Iowa caucuses in 2012 and 2016 (the last two presidential elections without an incumbent) selected Rick Santorum and Ted Cruz respectively, who both hewed tightly to the social conservative agenda. It is true that Mr. Trump’s loss in Iowa in 2016 did not derail him. Yet if Mr. Trump loses Iowa, his whole campaign of inevitability may come in for a rough landing. So is he coasting to the nomination by running to the center as fast as he can, or is he going to compete? Karl Rove in the WSJ yesterday noted that Mr. Trump is finally engaging in Iowa after all, after being virtually non-existent apart from a few large rallies that don’t require the retail campaigning that Iowa voters expect:
It’s beginning to dawn on Donald Trump that Iowa matters.
Until now it looked as if the former president was devoting more time to meeting with lawyers than engaging with voters, so his recent burst of activity in the Hawkeye State is revealing. His notoriously cheap campaign dropped $700,000 on Iowa TV last week. He finally hired a director to oversee his Iowa ground game. On Wednesday he stopped in Maquoketa and Dubuque, and he vows to return to the state four times in October. That means that over the next six weeks he’ll spend about as many days in Iowa as he has over the past nine months.

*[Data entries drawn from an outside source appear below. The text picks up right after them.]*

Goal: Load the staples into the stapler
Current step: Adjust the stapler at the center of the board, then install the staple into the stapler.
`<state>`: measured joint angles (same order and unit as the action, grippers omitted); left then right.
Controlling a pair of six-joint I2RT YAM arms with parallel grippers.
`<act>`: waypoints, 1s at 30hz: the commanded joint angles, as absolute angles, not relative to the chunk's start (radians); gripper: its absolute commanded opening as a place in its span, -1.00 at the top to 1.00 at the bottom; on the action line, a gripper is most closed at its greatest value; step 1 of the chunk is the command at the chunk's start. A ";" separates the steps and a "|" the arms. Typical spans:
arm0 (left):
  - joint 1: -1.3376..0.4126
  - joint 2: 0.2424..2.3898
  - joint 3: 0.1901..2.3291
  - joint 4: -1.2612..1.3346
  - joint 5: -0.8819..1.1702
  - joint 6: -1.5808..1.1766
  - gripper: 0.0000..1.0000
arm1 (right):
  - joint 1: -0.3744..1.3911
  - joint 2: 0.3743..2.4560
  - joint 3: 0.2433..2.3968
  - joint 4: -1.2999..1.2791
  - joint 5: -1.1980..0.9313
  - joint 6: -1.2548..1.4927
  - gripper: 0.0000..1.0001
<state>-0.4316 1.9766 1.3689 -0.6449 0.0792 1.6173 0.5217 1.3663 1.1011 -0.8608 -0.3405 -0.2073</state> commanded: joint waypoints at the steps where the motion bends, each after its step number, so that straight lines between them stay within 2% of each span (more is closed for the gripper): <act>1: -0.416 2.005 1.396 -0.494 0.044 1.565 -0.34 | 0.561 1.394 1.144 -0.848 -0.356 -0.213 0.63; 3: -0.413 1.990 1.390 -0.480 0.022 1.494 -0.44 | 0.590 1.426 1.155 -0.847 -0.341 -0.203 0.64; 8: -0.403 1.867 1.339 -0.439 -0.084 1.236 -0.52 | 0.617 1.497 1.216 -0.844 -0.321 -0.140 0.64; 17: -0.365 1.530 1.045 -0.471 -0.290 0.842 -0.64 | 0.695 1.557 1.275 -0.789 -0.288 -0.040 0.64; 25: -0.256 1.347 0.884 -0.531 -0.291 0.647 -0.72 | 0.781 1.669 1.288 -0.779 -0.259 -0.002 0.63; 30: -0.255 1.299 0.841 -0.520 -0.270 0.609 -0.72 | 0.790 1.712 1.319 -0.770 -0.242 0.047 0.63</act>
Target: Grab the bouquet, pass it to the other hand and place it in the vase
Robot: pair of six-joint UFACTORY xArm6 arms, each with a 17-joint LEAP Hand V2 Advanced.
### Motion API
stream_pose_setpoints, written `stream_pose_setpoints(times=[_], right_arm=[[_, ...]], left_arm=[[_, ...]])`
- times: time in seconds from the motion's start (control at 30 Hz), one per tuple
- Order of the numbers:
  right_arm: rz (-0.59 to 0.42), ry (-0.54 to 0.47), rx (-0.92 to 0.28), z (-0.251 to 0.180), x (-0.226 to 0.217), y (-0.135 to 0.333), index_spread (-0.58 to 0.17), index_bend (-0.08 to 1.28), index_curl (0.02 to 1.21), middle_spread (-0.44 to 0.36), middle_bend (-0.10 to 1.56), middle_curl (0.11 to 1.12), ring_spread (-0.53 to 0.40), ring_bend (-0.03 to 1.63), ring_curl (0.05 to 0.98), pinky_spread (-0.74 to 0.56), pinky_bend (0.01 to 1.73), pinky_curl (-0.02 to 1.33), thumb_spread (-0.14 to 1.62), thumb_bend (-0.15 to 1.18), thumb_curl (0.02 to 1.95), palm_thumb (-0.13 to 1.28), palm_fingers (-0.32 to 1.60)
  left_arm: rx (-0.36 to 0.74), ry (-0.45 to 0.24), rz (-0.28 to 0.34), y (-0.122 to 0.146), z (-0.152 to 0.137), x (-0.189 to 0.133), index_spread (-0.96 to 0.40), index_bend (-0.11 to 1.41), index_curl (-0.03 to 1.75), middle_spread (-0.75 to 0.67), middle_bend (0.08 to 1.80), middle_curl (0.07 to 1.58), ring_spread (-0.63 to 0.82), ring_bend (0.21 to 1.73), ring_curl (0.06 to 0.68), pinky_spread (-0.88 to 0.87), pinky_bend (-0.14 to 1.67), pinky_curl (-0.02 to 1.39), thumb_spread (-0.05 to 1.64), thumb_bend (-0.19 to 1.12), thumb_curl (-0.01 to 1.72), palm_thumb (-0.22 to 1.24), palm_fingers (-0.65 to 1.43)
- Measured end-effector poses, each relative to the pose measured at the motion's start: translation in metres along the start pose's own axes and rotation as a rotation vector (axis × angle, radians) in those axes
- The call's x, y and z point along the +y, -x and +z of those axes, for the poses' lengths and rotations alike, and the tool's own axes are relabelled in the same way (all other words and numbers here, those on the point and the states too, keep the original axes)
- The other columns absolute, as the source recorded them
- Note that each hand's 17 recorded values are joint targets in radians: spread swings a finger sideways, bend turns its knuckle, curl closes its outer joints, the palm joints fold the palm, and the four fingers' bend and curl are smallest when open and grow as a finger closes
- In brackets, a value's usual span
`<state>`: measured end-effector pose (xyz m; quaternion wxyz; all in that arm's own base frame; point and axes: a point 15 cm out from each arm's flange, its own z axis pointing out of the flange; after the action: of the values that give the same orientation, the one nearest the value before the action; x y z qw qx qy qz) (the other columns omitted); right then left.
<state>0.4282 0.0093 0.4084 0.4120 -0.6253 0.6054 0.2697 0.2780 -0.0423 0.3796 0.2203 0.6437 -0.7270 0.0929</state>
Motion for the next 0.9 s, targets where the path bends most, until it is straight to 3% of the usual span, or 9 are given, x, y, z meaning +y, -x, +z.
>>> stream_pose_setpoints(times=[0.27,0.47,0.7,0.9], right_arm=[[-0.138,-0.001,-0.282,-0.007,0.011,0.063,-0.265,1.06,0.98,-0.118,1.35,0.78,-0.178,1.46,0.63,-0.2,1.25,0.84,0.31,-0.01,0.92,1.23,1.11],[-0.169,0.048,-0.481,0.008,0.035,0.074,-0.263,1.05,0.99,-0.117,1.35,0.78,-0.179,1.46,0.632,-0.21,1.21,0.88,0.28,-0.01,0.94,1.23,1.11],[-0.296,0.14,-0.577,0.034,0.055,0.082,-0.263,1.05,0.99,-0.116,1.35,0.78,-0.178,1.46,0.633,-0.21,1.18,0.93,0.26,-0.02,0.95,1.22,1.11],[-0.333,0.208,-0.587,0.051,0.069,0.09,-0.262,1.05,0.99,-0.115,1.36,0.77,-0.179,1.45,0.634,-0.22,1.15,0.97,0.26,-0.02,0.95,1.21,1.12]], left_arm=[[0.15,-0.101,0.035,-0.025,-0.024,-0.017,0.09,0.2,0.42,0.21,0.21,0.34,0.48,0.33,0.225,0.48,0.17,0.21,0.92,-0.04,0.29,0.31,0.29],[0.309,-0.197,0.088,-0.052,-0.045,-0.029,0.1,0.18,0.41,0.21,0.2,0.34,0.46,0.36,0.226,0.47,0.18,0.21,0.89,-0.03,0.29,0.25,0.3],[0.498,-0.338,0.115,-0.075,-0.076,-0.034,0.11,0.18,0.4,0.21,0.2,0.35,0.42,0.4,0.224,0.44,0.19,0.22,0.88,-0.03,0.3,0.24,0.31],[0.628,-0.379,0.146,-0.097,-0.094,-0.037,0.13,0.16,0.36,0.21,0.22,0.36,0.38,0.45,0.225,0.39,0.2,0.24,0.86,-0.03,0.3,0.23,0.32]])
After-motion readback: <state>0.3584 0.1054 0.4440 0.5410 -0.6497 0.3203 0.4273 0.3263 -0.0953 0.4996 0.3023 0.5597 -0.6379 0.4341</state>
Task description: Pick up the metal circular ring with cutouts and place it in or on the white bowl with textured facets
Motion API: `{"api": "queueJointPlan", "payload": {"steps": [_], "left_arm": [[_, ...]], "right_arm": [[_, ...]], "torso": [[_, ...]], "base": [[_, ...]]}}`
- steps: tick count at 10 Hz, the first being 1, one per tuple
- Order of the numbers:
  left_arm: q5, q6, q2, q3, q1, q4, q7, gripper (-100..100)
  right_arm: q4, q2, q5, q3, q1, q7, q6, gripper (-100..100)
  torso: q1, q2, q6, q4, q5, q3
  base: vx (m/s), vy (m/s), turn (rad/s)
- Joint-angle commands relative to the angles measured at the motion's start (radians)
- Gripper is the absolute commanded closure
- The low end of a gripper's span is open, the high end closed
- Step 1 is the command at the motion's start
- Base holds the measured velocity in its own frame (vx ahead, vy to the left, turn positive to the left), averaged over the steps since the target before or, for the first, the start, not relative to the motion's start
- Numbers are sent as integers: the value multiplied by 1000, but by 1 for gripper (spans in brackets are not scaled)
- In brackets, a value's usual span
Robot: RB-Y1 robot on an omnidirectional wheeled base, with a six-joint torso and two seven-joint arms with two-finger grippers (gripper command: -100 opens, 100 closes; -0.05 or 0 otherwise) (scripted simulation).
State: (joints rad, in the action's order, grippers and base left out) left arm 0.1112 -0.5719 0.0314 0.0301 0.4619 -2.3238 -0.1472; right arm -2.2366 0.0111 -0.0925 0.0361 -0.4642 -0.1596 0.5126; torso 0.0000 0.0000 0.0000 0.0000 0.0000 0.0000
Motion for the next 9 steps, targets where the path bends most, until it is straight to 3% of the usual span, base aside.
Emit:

Mr. Trump seems to be taking the social conservative base for granted. I’m not so sure that’s a wise decision on his part; time (and Iowa) will tell.
* Ok, I’m not a political scientist, just a part-time public choice economist, but I think I’m close enough here for the purposes of this brief post. I’ll wait for MCS, the true political scientist, to rebuke me if I’m too far off the rails!
** People are rationally ignorant about politics because the costs of gaining any knowledge of an issue (primarily time) are not worth the benefit (i.e., even if they are informed of some bad policy there is almost nothing an individual voter can do about it). So they are rational to be uninformed.